- BRIEF: Search the material for lines containing the word "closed", and copy each one.

- SUPPLIED DATA:
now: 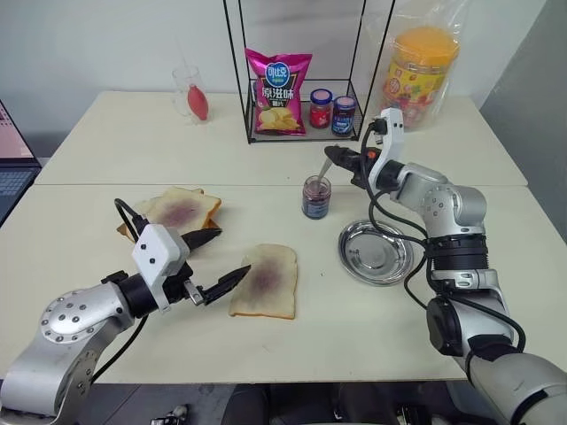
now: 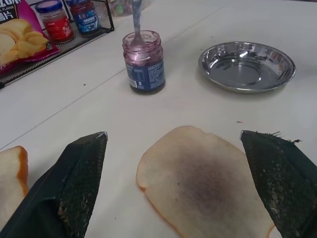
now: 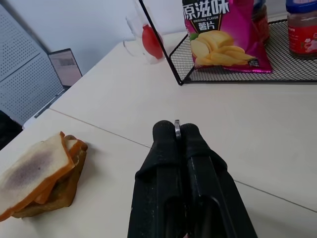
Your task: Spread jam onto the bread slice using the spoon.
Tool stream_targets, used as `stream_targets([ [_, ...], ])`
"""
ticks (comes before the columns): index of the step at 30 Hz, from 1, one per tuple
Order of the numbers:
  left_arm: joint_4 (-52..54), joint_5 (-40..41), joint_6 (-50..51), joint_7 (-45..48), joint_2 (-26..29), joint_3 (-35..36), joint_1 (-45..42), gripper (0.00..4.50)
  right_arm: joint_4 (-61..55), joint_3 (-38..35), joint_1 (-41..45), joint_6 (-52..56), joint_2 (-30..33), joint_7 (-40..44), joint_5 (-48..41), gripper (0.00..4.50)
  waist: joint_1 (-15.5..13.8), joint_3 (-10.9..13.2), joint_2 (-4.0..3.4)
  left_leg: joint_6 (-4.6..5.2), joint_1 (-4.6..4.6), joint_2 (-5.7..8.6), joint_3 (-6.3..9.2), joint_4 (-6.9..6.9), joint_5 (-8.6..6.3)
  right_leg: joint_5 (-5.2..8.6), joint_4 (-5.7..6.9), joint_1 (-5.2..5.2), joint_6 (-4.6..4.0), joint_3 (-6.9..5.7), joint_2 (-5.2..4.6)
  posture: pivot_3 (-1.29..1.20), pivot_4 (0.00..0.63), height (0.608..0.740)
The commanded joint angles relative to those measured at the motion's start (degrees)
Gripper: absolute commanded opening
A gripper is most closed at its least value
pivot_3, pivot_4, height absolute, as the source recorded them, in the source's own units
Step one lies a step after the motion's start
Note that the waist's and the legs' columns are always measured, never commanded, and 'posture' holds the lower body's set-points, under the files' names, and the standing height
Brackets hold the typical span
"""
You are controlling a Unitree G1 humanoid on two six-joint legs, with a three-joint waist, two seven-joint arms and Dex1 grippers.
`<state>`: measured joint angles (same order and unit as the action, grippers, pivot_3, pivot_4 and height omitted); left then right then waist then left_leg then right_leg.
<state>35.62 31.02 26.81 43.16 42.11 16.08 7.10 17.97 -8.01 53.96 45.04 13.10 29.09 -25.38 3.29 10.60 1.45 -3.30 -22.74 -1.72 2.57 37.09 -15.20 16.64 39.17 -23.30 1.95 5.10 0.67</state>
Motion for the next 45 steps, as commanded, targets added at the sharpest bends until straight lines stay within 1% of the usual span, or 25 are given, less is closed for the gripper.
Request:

- TASK RESULT:
A gripper is most closed at its least value
Motion for the next 45 steps, as commanded, targets added at the sharpest bends until straight lines stay within 1% of the usual span, or 25 are given, less is closed for the gripper.

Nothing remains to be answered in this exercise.